* Problem statement: Restate word for word the entries below, starting with the line with "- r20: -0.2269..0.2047" and continuing through the line with "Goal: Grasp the". Include both of those lines and no others.

* Extracted records:
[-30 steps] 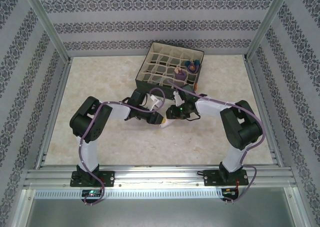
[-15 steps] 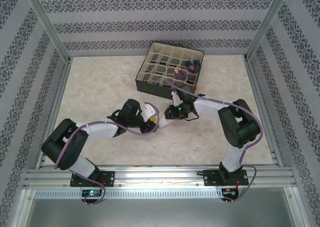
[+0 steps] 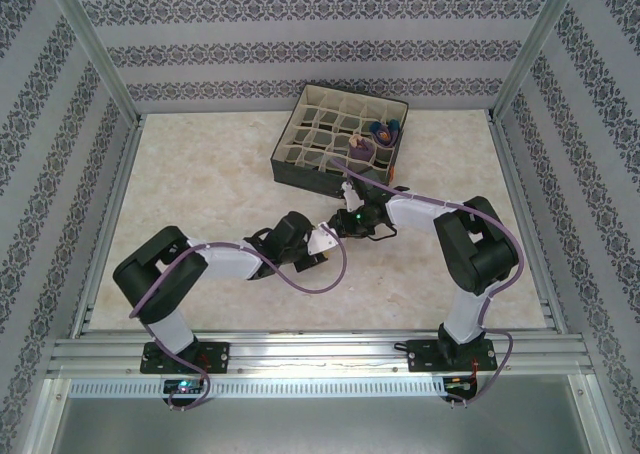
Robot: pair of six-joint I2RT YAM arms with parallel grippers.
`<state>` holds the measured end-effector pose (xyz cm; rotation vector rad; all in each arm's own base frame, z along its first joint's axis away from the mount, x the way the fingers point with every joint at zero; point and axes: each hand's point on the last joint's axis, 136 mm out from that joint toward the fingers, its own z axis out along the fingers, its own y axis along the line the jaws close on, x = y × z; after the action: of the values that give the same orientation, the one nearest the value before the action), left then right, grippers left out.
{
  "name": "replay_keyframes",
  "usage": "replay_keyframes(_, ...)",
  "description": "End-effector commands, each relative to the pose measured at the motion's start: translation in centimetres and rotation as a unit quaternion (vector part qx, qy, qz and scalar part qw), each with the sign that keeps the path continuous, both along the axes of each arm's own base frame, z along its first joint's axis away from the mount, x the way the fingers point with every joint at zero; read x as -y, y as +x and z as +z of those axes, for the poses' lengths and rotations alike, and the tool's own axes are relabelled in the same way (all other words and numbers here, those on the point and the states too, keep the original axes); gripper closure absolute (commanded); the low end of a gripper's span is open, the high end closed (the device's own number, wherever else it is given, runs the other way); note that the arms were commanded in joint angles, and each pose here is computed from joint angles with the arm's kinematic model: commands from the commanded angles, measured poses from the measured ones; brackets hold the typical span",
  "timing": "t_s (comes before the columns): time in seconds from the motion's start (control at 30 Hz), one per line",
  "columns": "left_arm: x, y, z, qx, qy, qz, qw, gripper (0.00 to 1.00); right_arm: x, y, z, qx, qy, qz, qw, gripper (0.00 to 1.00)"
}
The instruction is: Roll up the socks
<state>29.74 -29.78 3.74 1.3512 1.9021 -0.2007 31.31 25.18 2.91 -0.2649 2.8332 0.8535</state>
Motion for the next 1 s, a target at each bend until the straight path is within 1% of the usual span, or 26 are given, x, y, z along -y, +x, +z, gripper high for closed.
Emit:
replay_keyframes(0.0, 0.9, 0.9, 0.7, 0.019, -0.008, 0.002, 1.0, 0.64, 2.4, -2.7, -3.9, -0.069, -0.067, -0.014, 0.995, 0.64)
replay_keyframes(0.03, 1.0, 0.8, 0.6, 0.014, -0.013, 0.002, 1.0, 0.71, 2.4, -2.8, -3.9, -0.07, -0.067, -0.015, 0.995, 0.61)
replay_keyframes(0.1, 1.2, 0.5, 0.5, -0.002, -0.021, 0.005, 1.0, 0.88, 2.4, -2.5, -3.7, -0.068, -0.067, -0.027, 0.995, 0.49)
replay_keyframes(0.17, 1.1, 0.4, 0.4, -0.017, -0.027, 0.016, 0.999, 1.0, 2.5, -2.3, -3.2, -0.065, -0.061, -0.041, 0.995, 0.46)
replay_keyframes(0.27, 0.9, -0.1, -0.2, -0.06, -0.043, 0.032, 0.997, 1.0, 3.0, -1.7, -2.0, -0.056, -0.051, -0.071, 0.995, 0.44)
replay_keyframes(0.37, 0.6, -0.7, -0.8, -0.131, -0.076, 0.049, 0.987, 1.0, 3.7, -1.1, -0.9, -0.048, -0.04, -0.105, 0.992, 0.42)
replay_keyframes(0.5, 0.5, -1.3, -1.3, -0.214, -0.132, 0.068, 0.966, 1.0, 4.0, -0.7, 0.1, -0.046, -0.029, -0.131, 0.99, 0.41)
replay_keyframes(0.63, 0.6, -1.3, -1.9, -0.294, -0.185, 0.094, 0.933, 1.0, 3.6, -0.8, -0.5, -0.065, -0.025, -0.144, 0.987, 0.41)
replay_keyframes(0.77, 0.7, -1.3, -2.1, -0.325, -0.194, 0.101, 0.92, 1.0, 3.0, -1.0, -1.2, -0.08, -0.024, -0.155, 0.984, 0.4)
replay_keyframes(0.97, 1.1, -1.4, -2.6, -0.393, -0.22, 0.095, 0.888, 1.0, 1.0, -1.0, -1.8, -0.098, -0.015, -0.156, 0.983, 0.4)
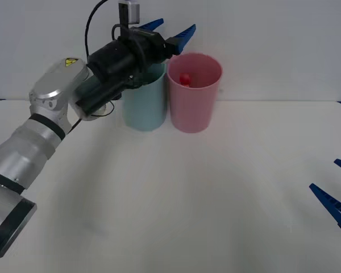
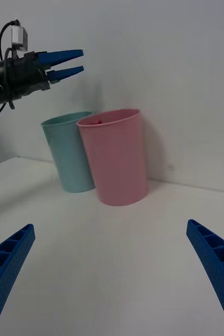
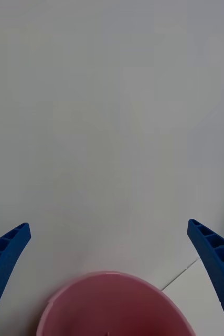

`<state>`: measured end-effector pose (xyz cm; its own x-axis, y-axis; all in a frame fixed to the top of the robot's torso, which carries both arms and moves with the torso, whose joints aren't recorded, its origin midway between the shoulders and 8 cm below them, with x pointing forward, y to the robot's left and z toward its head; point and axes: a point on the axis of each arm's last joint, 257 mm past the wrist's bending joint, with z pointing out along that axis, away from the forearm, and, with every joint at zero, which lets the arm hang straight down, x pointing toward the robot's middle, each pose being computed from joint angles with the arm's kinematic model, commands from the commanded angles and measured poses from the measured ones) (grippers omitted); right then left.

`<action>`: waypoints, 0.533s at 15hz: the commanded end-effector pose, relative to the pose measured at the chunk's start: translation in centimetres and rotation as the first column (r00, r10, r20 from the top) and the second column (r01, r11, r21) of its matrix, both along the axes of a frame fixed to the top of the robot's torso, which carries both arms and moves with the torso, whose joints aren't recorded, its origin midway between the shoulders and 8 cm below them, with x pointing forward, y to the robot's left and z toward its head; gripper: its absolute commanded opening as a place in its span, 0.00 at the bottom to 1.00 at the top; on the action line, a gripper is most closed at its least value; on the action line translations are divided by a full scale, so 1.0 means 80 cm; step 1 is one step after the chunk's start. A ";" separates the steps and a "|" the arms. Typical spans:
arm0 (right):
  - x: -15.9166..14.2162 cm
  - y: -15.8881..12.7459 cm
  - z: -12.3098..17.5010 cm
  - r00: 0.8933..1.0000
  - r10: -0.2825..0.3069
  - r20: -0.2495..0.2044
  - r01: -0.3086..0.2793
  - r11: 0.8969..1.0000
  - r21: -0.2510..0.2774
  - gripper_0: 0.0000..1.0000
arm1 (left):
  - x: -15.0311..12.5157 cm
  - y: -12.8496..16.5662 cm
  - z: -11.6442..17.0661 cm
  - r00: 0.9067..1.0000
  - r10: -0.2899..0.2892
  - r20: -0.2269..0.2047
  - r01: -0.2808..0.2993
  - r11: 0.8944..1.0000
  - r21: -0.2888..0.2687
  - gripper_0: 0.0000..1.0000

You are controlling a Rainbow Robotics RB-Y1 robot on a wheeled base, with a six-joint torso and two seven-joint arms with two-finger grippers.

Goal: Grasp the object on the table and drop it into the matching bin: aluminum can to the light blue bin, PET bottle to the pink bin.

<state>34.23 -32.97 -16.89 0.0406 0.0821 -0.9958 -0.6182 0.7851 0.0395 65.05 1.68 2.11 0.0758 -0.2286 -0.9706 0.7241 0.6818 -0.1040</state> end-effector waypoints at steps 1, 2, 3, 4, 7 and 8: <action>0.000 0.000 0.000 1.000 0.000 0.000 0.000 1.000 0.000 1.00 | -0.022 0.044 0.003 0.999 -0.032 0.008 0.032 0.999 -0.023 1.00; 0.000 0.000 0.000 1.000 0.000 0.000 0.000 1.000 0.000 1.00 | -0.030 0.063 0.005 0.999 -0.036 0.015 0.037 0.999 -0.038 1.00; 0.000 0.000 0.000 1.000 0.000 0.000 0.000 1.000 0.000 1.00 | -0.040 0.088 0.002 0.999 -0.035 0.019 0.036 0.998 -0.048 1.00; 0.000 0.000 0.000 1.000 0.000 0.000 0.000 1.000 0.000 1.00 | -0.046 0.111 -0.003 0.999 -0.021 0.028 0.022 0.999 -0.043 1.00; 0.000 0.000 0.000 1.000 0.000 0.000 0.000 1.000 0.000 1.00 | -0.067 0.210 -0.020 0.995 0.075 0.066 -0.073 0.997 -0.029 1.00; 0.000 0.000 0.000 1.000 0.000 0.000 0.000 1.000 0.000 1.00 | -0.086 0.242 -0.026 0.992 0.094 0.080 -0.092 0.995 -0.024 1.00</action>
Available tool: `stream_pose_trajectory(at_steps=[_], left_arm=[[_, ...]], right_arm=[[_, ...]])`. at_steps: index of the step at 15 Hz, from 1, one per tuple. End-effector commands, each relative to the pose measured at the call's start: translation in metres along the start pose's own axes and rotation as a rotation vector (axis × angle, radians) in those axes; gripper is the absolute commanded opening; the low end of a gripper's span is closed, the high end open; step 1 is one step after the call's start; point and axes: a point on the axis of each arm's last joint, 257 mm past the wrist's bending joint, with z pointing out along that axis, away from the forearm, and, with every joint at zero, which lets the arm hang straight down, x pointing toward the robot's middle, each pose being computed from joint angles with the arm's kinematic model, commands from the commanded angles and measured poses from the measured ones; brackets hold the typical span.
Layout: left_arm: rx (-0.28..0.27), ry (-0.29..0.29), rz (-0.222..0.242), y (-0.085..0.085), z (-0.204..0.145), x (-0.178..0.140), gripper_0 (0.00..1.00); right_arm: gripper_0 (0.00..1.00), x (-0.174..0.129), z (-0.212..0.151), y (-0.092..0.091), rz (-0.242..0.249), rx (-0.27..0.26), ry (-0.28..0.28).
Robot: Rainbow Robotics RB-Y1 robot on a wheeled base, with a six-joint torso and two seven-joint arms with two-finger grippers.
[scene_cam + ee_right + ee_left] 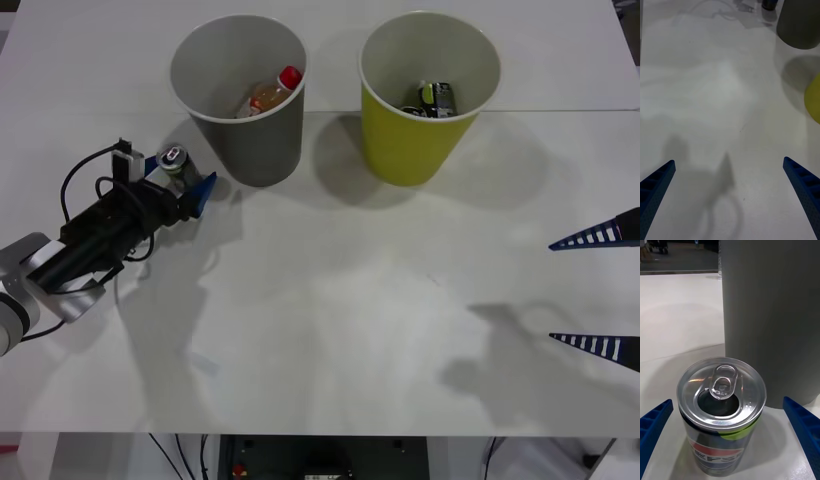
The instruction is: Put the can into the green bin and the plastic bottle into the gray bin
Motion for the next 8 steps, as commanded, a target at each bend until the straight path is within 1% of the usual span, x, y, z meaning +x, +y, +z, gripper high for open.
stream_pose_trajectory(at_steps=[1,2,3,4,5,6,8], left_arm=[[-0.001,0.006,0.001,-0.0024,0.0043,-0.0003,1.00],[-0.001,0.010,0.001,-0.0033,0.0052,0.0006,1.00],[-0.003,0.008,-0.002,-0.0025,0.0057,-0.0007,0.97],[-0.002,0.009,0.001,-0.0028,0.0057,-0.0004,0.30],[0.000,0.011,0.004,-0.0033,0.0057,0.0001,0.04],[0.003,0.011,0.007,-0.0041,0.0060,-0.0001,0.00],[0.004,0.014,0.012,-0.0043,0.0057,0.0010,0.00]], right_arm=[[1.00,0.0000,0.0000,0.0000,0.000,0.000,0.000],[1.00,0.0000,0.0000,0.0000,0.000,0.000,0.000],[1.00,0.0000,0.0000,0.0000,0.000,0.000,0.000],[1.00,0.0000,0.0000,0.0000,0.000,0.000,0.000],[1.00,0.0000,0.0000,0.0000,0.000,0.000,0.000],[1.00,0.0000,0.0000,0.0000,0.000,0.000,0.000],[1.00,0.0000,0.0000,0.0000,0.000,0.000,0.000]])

* Solution:
  - r20: -0.2269..0.2047
  - r01: -0.2808..0.2993
  - r11: 0.8944..1.0000
  - r21: -0.2888..0.2687
  - gripper_0: 0.0000..1.0000

You are controlling a Rainbow Robotics RB-Y1 robot on a wheeled base, with a six-joint torso and two seven-joint arms with two-finger grippers.

Goal: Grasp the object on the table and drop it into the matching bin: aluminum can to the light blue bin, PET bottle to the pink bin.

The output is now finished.